▶ [WHAT YOU NEED TO DO] After reading each line of the entries, give the number of lines that contain "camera" and nothing else.

▶ [DATA EXCERPTS]
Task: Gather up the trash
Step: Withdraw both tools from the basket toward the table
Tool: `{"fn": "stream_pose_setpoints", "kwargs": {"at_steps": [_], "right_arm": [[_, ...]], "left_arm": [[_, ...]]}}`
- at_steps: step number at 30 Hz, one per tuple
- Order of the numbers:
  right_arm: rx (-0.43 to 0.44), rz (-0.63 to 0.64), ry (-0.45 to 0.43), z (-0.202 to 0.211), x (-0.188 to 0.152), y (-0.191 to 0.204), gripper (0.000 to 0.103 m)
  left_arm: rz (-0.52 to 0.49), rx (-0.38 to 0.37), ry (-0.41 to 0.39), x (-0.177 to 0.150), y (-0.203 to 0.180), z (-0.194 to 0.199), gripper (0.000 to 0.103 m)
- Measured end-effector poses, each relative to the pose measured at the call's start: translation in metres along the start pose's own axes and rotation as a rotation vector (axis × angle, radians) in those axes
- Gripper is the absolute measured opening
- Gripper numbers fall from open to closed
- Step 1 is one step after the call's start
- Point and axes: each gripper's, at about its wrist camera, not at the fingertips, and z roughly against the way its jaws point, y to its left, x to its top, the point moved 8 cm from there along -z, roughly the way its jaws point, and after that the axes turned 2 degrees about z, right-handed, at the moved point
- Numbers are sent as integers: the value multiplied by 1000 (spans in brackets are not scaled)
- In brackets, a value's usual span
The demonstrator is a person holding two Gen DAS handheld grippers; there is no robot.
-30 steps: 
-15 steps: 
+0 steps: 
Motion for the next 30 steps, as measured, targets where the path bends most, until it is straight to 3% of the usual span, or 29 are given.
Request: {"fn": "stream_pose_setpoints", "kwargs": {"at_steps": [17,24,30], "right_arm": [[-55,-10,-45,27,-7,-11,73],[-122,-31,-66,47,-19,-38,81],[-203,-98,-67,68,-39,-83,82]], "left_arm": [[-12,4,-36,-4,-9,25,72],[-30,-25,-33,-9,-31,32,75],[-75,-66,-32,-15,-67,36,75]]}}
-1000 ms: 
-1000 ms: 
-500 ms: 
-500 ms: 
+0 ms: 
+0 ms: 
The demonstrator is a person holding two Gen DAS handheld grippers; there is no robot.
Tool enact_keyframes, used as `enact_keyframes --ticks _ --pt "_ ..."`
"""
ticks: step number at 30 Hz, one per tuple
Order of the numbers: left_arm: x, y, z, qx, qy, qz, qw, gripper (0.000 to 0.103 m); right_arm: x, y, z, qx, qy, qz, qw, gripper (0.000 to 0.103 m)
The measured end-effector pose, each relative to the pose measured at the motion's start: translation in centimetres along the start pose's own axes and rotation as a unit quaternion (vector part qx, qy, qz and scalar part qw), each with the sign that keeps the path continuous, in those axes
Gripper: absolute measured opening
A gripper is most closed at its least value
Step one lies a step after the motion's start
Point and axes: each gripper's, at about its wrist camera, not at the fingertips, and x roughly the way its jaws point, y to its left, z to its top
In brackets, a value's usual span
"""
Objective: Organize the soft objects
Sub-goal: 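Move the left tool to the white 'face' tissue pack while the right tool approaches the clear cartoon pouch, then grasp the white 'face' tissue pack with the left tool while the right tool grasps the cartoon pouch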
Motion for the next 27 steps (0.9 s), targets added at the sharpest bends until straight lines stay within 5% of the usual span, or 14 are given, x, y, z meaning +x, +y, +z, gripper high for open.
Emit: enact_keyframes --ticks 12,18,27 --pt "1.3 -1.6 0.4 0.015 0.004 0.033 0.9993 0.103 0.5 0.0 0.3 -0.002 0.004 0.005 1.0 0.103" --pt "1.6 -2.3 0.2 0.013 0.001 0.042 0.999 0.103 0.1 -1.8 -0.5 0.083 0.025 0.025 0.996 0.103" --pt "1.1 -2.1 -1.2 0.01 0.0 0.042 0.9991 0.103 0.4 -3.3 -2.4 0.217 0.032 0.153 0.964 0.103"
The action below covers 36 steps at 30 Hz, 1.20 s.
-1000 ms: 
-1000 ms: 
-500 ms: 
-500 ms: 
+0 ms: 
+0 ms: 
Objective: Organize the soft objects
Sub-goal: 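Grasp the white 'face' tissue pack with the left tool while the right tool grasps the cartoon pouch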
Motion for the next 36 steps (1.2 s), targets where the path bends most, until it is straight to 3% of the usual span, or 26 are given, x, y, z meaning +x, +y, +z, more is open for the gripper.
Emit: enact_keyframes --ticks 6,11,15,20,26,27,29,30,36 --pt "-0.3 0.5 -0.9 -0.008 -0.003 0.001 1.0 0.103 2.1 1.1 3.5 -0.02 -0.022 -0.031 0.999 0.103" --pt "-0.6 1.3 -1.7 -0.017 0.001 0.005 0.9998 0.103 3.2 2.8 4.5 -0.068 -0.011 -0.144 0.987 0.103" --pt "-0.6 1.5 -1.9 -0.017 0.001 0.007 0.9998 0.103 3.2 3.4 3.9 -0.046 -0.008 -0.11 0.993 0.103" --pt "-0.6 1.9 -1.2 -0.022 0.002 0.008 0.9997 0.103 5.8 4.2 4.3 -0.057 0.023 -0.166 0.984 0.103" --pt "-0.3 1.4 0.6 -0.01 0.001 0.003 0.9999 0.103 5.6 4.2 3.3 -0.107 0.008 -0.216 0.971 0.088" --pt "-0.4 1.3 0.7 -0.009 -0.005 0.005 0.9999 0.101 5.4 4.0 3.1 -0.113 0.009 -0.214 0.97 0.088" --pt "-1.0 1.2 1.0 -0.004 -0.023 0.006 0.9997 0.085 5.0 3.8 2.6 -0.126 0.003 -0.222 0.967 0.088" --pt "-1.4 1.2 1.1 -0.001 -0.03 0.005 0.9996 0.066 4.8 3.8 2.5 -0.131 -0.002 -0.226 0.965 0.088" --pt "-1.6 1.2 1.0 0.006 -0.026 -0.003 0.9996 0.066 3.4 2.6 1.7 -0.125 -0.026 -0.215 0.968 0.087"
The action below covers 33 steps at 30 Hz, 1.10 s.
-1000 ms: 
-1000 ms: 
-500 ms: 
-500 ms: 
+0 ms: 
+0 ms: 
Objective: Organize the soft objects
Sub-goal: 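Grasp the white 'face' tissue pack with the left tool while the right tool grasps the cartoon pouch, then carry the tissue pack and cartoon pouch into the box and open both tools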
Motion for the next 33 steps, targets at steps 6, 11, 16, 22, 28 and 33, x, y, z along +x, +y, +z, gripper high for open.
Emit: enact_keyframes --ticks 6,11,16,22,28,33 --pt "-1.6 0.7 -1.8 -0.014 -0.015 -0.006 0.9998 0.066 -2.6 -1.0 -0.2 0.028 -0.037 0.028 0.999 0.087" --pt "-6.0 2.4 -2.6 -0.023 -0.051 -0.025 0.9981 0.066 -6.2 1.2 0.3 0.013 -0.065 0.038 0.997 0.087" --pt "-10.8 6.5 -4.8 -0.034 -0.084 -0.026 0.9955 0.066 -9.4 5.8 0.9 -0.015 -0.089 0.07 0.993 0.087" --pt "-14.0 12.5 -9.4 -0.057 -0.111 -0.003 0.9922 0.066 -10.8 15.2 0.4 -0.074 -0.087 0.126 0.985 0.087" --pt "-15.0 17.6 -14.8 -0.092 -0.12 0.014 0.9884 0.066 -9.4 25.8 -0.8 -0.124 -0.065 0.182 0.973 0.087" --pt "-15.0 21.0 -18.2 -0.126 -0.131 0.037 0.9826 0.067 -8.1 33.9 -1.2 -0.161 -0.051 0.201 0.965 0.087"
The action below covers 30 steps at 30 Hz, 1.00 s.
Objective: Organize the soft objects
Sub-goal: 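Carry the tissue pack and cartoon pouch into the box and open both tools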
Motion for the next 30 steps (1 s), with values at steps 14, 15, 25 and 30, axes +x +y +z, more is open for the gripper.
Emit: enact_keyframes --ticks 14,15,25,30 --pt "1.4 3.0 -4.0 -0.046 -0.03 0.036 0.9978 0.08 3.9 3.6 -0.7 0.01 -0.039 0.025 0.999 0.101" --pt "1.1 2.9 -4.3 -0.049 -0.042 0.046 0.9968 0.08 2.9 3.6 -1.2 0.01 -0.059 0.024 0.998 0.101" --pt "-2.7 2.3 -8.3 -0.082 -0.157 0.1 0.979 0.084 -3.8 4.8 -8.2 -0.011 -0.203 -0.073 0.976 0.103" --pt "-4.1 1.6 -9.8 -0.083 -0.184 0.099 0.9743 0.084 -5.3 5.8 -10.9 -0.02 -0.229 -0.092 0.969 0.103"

▶ [REPLY] 2